__DATA__.
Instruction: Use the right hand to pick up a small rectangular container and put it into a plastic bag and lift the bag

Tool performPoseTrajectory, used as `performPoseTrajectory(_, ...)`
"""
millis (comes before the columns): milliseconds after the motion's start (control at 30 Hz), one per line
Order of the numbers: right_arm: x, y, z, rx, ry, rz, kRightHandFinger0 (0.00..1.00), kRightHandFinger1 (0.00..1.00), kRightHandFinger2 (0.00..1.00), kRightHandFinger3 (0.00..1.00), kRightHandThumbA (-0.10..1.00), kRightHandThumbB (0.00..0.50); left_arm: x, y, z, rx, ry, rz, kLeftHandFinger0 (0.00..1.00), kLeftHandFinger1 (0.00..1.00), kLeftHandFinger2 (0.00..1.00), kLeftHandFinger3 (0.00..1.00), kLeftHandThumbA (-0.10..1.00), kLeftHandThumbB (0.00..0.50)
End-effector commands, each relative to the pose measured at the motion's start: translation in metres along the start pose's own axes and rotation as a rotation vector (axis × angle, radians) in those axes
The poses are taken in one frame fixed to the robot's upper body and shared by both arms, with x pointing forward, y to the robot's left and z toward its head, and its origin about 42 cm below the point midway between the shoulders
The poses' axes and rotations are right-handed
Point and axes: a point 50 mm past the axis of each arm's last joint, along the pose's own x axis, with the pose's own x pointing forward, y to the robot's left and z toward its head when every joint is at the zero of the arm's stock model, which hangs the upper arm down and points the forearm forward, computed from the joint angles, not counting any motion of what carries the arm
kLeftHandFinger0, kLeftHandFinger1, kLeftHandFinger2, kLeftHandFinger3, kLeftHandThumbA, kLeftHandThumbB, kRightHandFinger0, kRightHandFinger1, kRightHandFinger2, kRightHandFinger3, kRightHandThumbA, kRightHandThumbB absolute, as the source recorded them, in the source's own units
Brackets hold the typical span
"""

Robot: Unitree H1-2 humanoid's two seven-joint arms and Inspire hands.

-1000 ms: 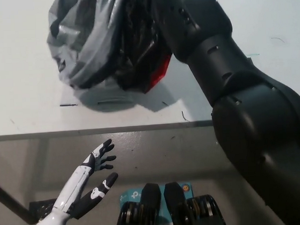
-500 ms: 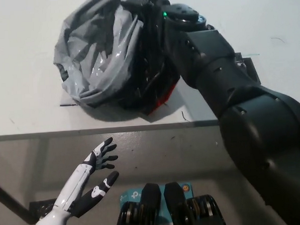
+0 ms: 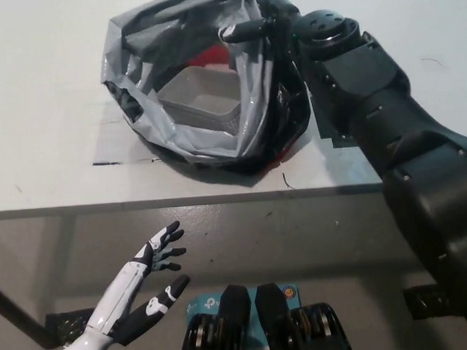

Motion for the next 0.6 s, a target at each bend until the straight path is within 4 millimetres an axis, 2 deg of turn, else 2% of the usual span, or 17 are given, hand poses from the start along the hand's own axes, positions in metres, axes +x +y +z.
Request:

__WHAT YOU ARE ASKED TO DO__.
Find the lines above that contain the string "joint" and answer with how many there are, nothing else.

__RESPONSE AREA__.
2